Le financement à la française de l'achat d'un bien immobilier répond à un principe fondamental: un taux fixe, plafonné par la loi.
Ce mécanisme a "démontré sa robustesse", se félicitait d'ailleurs le mois dernier le Comité consultatif du secteur financier (CCSF), un organisme public français où siègent à parité des établissements financiers et des clients, des parlementaires et des syndicats.
Le système français est très protecteur pour l'emprunteur, a rappelé mardi le président de la FBF Daniel Baal, aussi patron du Crédit Mutuel, mais également "pour le banquier, parce que quand vous n'avez pas d'augmentation des échéances mensuelles, vous avez moins de risques de défaillances de l'emprunteur".

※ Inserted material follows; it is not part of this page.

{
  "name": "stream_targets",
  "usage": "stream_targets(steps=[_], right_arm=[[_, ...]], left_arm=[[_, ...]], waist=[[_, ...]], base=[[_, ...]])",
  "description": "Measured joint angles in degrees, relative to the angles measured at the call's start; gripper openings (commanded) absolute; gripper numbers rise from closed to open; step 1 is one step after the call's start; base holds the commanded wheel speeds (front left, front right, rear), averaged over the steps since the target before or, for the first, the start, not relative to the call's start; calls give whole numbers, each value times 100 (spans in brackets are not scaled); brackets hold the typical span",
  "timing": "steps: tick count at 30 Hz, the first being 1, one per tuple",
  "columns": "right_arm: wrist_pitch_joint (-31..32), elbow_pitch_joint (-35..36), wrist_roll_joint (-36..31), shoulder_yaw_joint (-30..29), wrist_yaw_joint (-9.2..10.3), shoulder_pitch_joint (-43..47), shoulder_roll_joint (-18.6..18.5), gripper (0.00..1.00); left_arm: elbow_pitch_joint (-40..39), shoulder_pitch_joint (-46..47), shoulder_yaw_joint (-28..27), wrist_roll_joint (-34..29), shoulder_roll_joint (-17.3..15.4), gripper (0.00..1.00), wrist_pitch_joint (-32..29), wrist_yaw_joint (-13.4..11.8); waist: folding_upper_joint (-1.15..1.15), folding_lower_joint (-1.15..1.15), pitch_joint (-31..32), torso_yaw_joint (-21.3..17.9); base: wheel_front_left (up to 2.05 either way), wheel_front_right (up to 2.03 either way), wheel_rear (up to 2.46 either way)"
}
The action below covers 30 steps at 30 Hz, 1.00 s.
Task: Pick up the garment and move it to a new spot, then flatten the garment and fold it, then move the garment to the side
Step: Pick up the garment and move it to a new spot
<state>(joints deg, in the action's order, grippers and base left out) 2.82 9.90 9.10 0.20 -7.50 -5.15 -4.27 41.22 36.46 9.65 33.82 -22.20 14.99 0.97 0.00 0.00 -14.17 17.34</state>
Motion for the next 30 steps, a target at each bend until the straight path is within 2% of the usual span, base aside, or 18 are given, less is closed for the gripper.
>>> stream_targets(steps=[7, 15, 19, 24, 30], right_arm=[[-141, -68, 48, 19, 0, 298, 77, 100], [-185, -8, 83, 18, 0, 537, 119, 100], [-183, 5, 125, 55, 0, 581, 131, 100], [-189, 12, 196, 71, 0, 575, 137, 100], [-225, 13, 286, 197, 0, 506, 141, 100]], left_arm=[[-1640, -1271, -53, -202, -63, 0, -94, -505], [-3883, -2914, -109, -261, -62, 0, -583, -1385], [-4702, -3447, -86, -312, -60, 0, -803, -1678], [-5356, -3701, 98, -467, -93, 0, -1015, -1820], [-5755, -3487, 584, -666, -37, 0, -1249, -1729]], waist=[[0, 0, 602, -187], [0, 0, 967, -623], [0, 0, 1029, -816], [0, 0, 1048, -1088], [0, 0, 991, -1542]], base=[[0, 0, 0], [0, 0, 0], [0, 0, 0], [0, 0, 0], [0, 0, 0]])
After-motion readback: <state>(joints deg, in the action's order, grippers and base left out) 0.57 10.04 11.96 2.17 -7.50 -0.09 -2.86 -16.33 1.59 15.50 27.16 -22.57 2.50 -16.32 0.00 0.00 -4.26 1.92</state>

C'est moins fréquent par exemple au Royaume-Uni, en Espagne ou en Italie, où les prêts immobiliers sont davantage accordés à taux variables, révisables par la banque pendant la période du prêt en fonction des conditions de marché, plus ou moins favorables à l'emprunteur.
Les banques françaises bénéficient pour le moment d'une période transitoire, jusqu'en 2032, avec des exigences en capital plus basses pour accorder des crédits immobiliers. Elles espèrent pouvoir pérenniser les normes actuelles d'ici cette date.
La FBF a également pris pour exemple mardi le marché de la banque de financement et d'investissement (BFI), où les concurrents américains sont selon elle avantagés par des règles domestiques plus souples.
"Il n'y a pas de domaine dans lequel vous avez plus de deux ou trois banques européennes dans le top 10", a averti Mme Atig, "ça s'accentue, ça se dégrade très fortement et très vite".
Un point positif cependant pour le lobby bancaire: la Commission européenne a annoncé vendredi dernier vouloir assouplir la réglementation du secteur bancaire européen afin de renforcer la capacité des banques à financer l'économie.